Budapest Straßen und Plätze
Die wahrscheinlich bekannteste Straße der magyarischen Hauptstadt ist neben der Király utca die parallel verlaufende Andrássy út, eine Prachtstraße, die seit 2002 Teil des Weltkulturerbes der UNESCO ist. Die 1870 angelegte Straße beginnt nahe des Deák Ferenc tér und endet am Heldenplatz. Geht man die Andrássy út entlang, kommt man automatisch an der Ungarischen Staatsoper, dem Operettentheater, dem Moulin Rouge, dem Liszt Ferenc tér, der Musikakademie, am Oktogon Platz und am Franz-Liszt-Gedenkmuseum vorbei. Unter der Straße verläuft die gelbe U-Bahn-Linie M1. Neben den wichtigsten kulturellen Einrichtungen der Stadt findet man auf der Andrássy út auch viele Luxus-Ladengeschäfte mit Nobelmarken, kleine Theater und einige Kaffeehäuser wie das "Künstlercafé".
Der Heldenplatz am Ende der Andrássy út ist ebenfalls immer einen Besuch wert. Hier umgibt die Kolonnade das Millenniums- und das Heldendenkmal. Die Kolonnade ist eine verzierte Säulenreihe, die im Halbkreis den Platz begrenzt. Sie hat die Funktion eines Pantheons der ungarischen Geschichte, die sie von den Anfängen in Europa bis zum 19. Jahrhundert darstellt. Zur Linken und Rechten des Platzes befinden sich Gebäude im typisch klassizistischen Stil, die die Kunsthalle und das Museum der bildenden Künste beherbergen.

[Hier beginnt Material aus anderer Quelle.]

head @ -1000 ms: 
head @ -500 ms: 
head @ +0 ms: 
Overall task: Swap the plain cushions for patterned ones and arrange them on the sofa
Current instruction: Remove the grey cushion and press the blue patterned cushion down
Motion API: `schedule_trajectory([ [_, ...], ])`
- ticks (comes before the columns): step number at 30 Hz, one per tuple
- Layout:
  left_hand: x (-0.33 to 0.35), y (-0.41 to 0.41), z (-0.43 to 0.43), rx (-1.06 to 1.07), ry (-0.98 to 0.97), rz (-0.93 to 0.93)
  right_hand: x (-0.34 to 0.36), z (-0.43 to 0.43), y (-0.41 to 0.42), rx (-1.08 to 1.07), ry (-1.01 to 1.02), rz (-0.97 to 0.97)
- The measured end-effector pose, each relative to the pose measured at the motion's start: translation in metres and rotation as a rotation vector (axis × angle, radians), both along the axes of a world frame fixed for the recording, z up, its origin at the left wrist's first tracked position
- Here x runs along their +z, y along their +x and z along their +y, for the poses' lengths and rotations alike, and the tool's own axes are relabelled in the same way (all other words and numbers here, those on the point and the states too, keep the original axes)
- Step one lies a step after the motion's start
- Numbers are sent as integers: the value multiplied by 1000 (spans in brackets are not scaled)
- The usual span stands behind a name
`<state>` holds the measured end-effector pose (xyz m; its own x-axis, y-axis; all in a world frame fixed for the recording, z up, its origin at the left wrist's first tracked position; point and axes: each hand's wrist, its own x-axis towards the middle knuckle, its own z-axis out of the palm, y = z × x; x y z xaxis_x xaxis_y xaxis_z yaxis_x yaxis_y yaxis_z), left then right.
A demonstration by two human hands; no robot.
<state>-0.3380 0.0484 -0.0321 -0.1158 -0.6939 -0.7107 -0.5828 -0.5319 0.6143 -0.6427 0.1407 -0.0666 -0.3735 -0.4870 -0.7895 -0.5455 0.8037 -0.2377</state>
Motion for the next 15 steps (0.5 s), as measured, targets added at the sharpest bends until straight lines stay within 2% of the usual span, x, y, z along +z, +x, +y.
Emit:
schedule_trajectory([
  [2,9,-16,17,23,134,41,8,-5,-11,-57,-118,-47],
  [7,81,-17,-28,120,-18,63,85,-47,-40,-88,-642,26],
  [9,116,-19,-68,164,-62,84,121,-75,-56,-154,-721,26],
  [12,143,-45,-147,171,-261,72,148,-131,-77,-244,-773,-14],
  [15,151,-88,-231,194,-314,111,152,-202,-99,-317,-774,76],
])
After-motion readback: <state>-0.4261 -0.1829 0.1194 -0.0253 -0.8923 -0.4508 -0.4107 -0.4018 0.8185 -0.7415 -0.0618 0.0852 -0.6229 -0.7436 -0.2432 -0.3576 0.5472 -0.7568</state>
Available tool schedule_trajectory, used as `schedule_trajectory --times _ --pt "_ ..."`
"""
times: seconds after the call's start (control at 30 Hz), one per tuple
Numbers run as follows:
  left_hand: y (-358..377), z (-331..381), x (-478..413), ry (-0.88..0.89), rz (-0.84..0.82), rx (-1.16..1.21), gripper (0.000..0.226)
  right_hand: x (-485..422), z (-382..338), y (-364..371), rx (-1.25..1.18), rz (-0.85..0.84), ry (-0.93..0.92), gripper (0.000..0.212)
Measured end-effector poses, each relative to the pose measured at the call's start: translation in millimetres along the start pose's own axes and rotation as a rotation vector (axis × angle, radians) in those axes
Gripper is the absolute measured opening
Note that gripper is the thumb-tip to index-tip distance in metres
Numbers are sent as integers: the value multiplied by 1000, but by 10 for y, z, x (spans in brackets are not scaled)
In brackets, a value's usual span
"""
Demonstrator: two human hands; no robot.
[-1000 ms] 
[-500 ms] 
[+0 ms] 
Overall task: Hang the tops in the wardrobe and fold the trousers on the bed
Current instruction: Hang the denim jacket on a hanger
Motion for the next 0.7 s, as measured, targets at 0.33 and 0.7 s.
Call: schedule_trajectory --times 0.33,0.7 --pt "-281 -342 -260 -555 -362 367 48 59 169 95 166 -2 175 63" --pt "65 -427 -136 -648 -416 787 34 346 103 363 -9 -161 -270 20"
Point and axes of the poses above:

Das Millenniums- und das Heldendenkmal erinnern an die Helden der ungarischen Geschichte. Das 1929 fertig gestellte Millenniumsdenkmal steht mitten auf dem Heldenplatz. Die 36 Meter hohe Säule in der Mitte trägt eine etwa fünf Meter hohe Figur des Erzengels Gabriel. Am Fuß der Säule befindet sich ein einfacher Steinquader, das ebenfalls 1929 eingeweihte Heldendenkmal. Im Laufe der Geschichte war der Heldenplatz immer wieder Ort politischer Kundgebungen und Statements. Er befindet sich in der Nähe des Westbahnhofs im Stadtteil Pest. Gleich hinter ihm beginnt das Stadtwäldchen mit Vergnügungspark, Zoopark und Thermalbad.